Communiqué de presse
La Commission de la sécurité sociale et de la santé publique du Conseil national (CSSS-N) a pris aujourd'hui ses premières décisions concernant la mise en œuvre de l'initiative sur les soins infirmiers en matière de conditions de travail dans ce secteur. La majorité de la commission ne propose pratiquement aucune amélioration par rapport à la situation actuelle et refuse ainsi de mettre en œuvre le mandat clair du peuple. Travail.Suisse, l'organisation faîtière indépendante des travailleuses et travailleurs, considère que les décisions prises aujourd'hui par la commission sont intenables.
Le 28 novembre 2021, le peuple et les cantons ont clairement accepté l'initiative sur les soins infirmiers avec 61 % des voix. L'initiative exige notamment des soins de haute qualité, des conditions de travail adéquates et des mesures efficaces pour remédier à la pénurie de personnel soignant.
La mise en œuvre de la première étape de l'initiative sur les soins infirmiers vise à former davantage de personnel soignant grâce à une offensive en matière de formation. Elle est en vigueur depuis 2024. La deuxième étape de la mise en œuvre vise à améliorer les conditions de travail dans le secteur des soins infirmiers. Cela est nécessaire car ce secteur souffre d'une grave pénurie de main-d'œuvre qualifiée en raison de conditions de travail insuffisantes et d'un nombre élevé et constant de départs professionnels. Cette deuxième étape revêt donc une importance cruciale. « Il ne suffit pas de former davantage de personnel soignant. Il est essentiel qu'il reste dans la profession à long terme. Cela ne sera possible que si les conditions de travail sont considérablement améliorées », déclare Thomas Bauer, responsable de la politique économique chez Travail.Suisse.
Lors de l'élaboration des mesures, bon nombre des conditions de travail décisives qui devaient être améliorées ont certes été correctement identifiées. Cependant, la proposition du Conseil fédéral ne prévoyait déjà que des améliorations très minimes de ces conditions de travail. Aujourd'hui, la majorité de la commission a elle-même réduit à néant cette proposition déjà modeste. Il ne reste pratiquement plus aucune amélioration pour le personnel soignant. « Une telle mise en œuvre de la deuxième étape de l'initiative sur les soins infirmiers est une insulte au personnel soignant », déclare Léonore Porchet, vice-présidente de Travail.Suisse.

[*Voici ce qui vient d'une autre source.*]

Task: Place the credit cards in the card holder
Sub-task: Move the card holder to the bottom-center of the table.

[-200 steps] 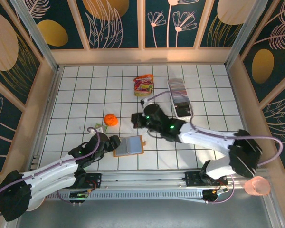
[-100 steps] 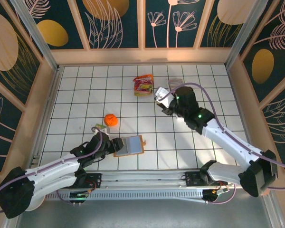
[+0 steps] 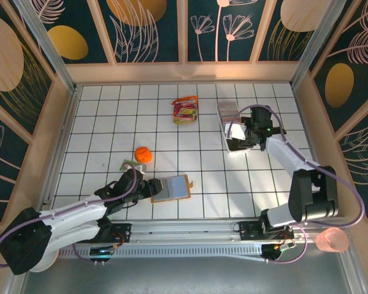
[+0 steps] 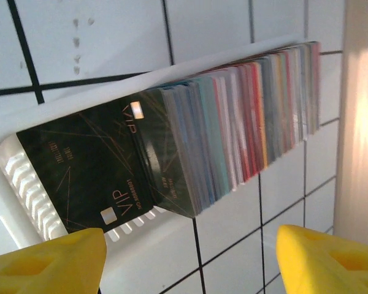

Concrètement, la commission a décidé que la durée maximale hebdomadaire du travail resterait fixée à 50 heures, que la durée normale du travail serait de 42 heures et qu'elle ne pourrait pas être réduite par le Conseil fédéral. Ainsi, aucune amélioration légale n'est obtenue sur la question centrale de la charge de travail. La nouvelle loi obligerait certes les employeurs à mener des négociations sur les conventions collectives de travail. Cependant, celles-ci pourraient déboucher sur des dispositions moins favorables aux employé·e·s que les dispositions déjà très modestes de la nouvelle loi. Les rares améliorations, telles que la communication des plans de service quatre semaines avant le début du travail au lieu de deux semaines auparavant, sont déjà mises en œuvre dans 80 % des entreprises. Seule la compensation financière pour les changements à court terme durée devrait avoir un effet positif sur la conciliation entre vie professionnelle et vie privée.
« Aussi importante que soit la nouvelle loi fédérale sur les conditions de travail dans le domaine des soins, les décisions prises aujourd'hui par la commission n'apportent aucune amélioration substantielle. Or, celles-ci sont urgentes et nécessaires pour garantir durablement la prise en charge et la qualité des soins. Dans ces circonstances, les applaudissements répétés pour le personnel soignant semblent de plus en plus cyniques », déclare Léonore Porchet.
Lors de sa réunion de février, la commission prendra d'autres décisions sur la mise en œuvre de l'initiative. Travail.Suisse continuera à se battre pour une vraie amélioration des conditions de travail dans le domaine des soins infirmiers et insistera pour que des dispositions sur le ratio patient·e·s/soignant·e·s soient aussi incluses dans la loi.